6) Portobello Mushroom Steaks

A sizzling portobello mushroom steak on a grill, surrounded by colorful vegetables and herbs

Portobello mushroom steaks are a delicious and hearty option for a vegan dinner. Their meaty texture makes them a great substitute for traditional steaks. You can cook them in many ways, such as grilling or baking.

To prepare your mushrooms, start by marinating them in your favorite sauces or herbs. This adds great flavor and helps tenderize them. You can sear the steaks in a hot skillet for about 4-5 minutes on each side until they are golden brown.

If you prefer baking, set your oven to 400°F (200°C). Bake the mushrooms for about 25 minutes, flipping them halfway through. This method brings out their natural juiciness.

Serve your Portobello steaks warm with sides like roasted vegetables or a fresh salad. They’re perfect for a satisfying and filling meal.

Ingredients:

  • 4 large Portobello mushrooms
  • ¼ cup of olive oil
  • 2 tablespoons of balsamic vinegar
  • 1 teaspoon of garlic powder
  • Salt and pepper to taste

Cooking Instructions:

  1. Clean the mushrooms and remove the stems.
  2. Mix olive oil, balsamic vinegar, garlic powder, salt, and pepper in a bowl.
  3. Marinate the mushrooms for at least 30 minutes.
  4. Heat a skillet over medium-high heat.
  5. Sear the mushrooms for 4-5 minutes per side or until golden brown.
  6. Serve warm with your favorite sides.

7) Eggplant Lasagna

A colorful array of fresh eggplants, tomatoes, basil, and vegan cheese arranged on a wooden cutting board, ready to be assembled into a delicious eggplant lasagna

Eggplant lasagna is a delicious vegan alternative to traditional lasagna.

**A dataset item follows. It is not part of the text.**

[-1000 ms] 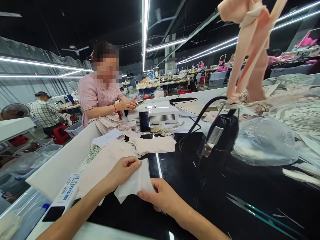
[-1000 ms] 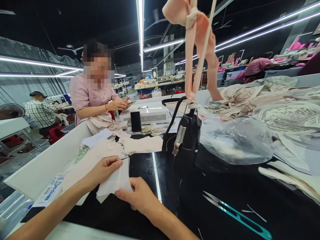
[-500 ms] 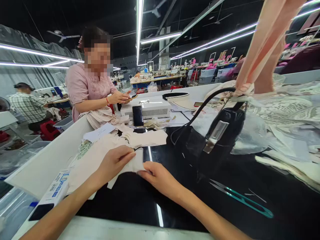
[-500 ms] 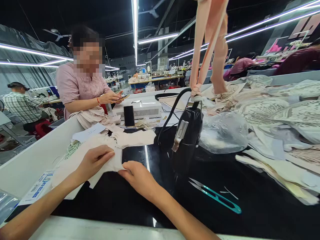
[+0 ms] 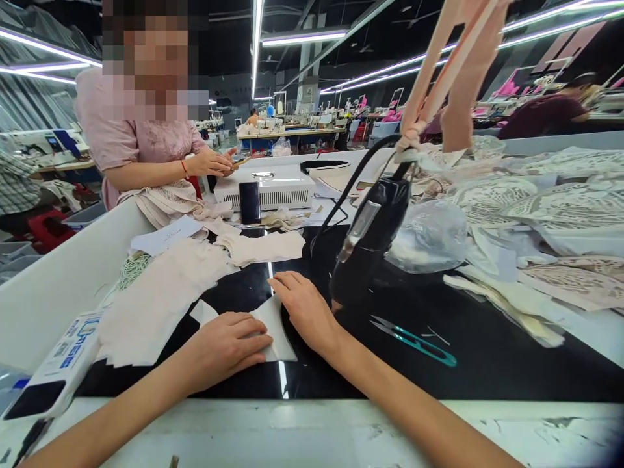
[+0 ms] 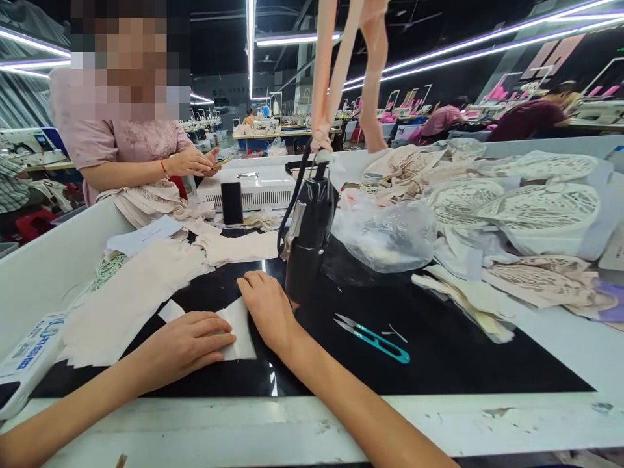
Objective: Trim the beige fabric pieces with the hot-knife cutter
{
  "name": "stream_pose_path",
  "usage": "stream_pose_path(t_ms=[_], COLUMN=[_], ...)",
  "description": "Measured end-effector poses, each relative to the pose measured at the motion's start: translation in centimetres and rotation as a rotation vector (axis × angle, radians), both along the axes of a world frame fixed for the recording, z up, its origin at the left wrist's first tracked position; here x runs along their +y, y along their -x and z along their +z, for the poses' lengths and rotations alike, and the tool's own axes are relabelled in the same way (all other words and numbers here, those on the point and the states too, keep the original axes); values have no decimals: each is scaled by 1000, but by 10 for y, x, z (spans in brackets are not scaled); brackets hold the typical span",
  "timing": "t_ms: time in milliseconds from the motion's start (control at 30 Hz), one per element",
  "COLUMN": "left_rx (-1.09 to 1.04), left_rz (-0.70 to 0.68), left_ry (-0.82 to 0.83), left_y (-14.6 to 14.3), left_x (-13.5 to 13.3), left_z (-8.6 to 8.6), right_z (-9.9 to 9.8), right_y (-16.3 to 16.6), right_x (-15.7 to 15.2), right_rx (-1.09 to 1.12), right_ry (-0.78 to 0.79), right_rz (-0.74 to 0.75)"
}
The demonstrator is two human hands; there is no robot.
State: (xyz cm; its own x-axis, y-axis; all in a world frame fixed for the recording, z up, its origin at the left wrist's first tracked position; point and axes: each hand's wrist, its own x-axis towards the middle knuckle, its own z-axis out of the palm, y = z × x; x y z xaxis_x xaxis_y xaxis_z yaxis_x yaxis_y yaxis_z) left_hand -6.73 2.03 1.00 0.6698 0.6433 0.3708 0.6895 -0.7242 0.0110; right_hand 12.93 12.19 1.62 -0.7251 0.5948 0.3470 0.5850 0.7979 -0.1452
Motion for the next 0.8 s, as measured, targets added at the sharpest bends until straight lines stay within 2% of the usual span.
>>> stream_pose_path(t_ms=[200,367,433,533,600,667,733,800], left_rx=[-27,-32,-36,-63,-81,-90,-99,-104], left_rz=[-28,-56,-78,-109,-125,-136,-140,-131], left_ry=[59,152,187,215,227,240,247,238], left_y=[5,5,4,3,2,1,-2,-7], left_x=[-3,-6,-6,-6,-4,-4,-4,-6], left_z=[-1,0,2,5,6,8,9,10], right_z=[-4,0,9,27,39,48,52,53], right_y=[-3,-12,-24,-51,-70,-82,-84,-78], right_x=[-12,-28,-38,-51,-53,-49,-42,-34], right_rx=[-47,37,151,421,550,752,992,1115], right_ry=[-90,-160,-226,-453,-652,-734,-623,-349], right_rz=[83,134,189,241,174,37,-97,-151])
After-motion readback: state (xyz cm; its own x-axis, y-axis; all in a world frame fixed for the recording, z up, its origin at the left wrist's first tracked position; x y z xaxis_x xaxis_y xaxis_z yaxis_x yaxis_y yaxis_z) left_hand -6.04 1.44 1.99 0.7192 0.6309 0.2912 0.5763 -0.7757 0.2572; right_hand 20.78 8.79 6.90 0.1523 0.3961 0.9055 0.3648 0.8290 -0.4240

It uses slices of eggplant in place of pasta, making it gluten-free too.

To start, you’ll layer grilled or roasted eggplant with tasty vegan ricotta, marinara sauce, and vegan cheese. This dish is hearty and satisfying.

You can customize it with your favorite veggies for added flavor. Spinach and mushrooms work great in this recipe.

Eggplant lasagna is perfect for meal prep. You can make it ahead and enjoy it throughout the week.

Ingredients

  • 2 large eggplants
  • 2 cups marinara sauce
  • 1 cup vegan ricotta
  • 1 cup vegan cheese (shredded)
  • Salt and pepper to taste
  • Olive oil

Cooking Instructions

  1. Preheat your oven to 400°F (200°C).
  2. Slice the eggplants and sprinkle with salt. Let them sit for 30 minutes, then rinse and pat dry.
  3. Brush slices with olive oil and roast in the oven for 20 minutes.
  4. In a baking dish, layer eggplant, marinara sauce, vegan ricotta, and vegan cheese.
  5. Repeat layers until ingredients are used up.
  6. Bake for 30 minutes or until bubbly. Enjoy!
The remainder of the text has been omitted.